In recognition of this modern disclosure environment, the article coins the phrase “dynamic disclosure” to shift disclosure discourse from a binary debate pitting voluntary disclosure against mandatory disclosure towards a recognition of the inextricable link between mandatory and voluntary disclosure.
Although novel, normative support for the article’s disclosure reconceptualization can be found in recent scholarship related to corporate “publicness,” which scholarship recognizes that the modern social media environment ensures that all publicly disclosed information—voluntary and mandated—is on a continual and interconnected feedback loop. Viewed from this lens, the phrase dynamic disclosure reflects a recognition that the modern publicness of corporate information has eroded the walls between voluntary and mandated disclosure, making it impossible not to consider voluntary disclosure as an integral aspect of mandated disclosure and the overall disclosure regime in which corporations operate. Support for the article’s reconceptualization also can be found in SEC guidance and enforcement behavior as well as the behavior of the corporate community. That guidance and behavior reveals that the SEC and corporate community have come to view voluntary and mandatory disclosure as interwoven, which clearly supports the article’s thesis around the connected nature of voluntary and mandatory disclosure and the modern disclosure environment
By highlighting the continued and complimentary value of voluntary disclosure, the article’s assertions around dynamic disclosure have significant repercussions. The article uses ESG disclosure to highlight those repercussions. The experience with ESG disclosure reveals the manner in which voluntary ESG disclosure provides benefits that cannot be fully replicated by mandatory ESG disclosure.

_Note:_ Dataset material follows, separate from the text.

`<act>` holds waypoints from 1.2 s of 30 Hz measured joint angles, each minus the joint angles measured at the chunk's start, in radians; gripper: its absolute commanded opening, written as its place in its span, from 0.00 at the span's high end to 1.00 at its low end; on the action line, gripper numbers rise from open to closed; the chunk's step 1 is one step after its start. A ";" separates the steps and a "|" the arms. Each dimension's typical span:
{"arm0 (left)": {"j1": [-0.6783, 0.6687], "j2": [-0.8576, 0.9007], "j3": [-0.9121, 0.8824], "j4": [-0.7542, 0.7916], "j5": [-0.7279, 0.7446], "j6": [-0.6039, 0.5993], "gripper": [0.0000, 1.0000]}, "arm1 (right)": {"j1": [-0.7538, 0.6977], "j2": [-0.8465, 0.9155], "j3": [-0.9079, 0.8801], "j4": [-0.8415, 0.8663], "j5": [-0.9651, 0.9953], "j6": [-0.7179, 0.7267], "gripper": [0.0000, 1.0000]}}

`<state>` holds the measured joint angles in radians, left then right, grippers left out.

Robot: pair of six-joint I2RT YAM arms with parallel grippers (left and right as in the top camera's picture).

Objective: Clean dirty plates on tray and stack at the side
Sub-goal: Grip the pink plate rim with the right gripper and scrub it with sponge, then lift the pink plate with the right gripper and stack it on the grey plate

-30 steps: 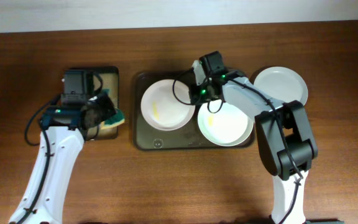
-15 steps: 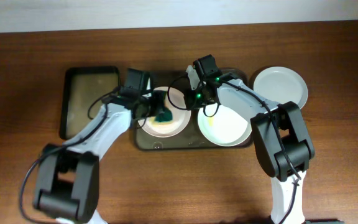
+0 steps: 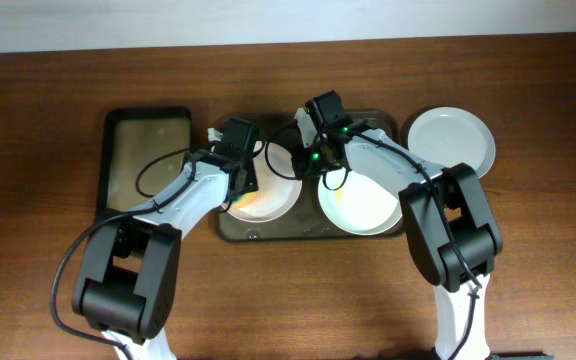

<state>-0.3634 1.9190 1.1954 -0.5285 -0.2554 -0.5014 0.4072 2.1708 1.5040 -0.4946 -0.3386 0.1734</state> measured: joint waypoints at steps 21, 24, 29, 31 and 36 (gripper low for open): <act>0.014 -0.010 -0.022 0.090 0.262 0.000 1.00 | -0.007 0.000 0.000 0.009 0.015 0.003 0.96; 0.001 -0.010 -0.016 0.056 0.185 0.000 1.00 | -0.007 0.000 0.000 0.009 0.015 0.002 0.96; 0.018 -0.054 -0.016 -0.038 0.038 0.000 1.00 | -0.006 0.000 0.000 0.015 0.008 0.003 0.96; 0.034 -0.105 -0.021 -0.072 -0.022 0.000 1.00 | -0.006 0.000 0.000 0.016 0.007 0.003 0.96; 0.103 -0.328 -0.022 -0.129 -0.132 -0.006 1.00 | -0.006 -0.009 0.000 0.010 0.016 -0.006 0.96</act>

That experience also reveals that voluntary ESG disclosure has served as an important springboard for mandatory ESG disclosure and likely will continue serving as a vital gap-filler for mandatory ESG disclosure, both complimenting and extending such disclosure. In the context of ESG disclosure, the article’s assertions around dynamic disclosure mean we must not only continue to rely on voluntary ESG disclosure, but also that we must take affirmative steps to ameliorate any shortcomings associated with voluntary ESG disclosure because such disclosure will remain a critical part of the overall ESG disclosure landscape. By emphasizing dynamic disclosure in the context of ESG disclosure, the article underscores the importance of ensuring that we maintain a robust voluntary disclosure regime even as we push for mandatory disclosure.